§ **Exercise directions**: Your job with the data below: print everything from the line that holds "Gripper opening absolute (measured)" down to the line that holds "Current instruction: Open", ends included, exactly, and nothing else.

§ **Data extract**:

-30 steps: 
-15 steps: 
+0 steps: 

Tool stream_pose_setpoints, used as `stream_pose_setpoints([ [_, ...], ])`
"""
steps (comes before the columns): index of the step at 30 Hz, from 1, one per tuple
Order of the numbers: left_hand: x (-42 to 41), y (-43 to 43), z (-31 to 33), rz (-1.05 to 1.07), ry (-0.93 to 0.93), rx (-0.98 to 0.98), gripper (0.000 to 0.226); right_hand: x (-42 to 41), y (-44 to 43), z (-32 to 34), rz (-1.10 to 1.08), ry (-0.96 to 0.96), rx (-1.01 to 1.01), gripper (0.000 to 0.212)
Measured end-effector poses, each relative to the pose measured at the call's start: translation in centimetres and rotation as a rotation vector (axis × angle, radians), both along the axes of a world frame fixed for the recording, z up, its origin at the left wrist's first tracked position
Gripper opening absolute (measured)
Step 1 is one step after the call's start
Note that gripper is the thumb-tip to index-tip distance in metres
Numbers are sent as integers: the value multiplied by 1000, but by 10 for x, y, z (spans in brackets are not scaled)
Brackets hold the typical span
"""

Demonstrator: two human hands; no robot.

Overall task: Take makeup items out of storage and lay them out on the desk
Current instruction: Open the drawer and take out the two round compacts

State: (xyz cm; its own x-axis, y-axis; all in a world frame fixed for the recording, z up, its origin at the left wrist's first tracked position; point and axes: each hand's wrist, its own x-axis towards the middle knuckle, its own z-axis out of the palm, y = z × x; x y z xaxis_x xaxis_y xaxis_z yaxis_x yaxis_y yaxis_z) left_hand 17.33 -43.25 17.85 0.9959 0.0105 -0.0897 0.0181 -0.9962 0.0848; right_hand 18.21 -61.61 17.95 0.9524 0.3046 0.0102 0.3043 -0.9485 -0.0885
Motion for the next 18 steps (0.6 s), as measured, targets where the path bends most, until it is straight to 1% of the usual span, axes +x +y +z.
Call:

§ **Solution**:
Gripper opening absolute (measured)
Step 1 is one step after the call's start
Note that gripper is the thumb-tip to index-tip distance in metres
Numbers are sent as integers: the value multiplied by 1000, but by 10 for x, y, z (spans in brackets are not scaled)
Brackets hold the typical span
"""

Demonstrator: two human hands; no robot.

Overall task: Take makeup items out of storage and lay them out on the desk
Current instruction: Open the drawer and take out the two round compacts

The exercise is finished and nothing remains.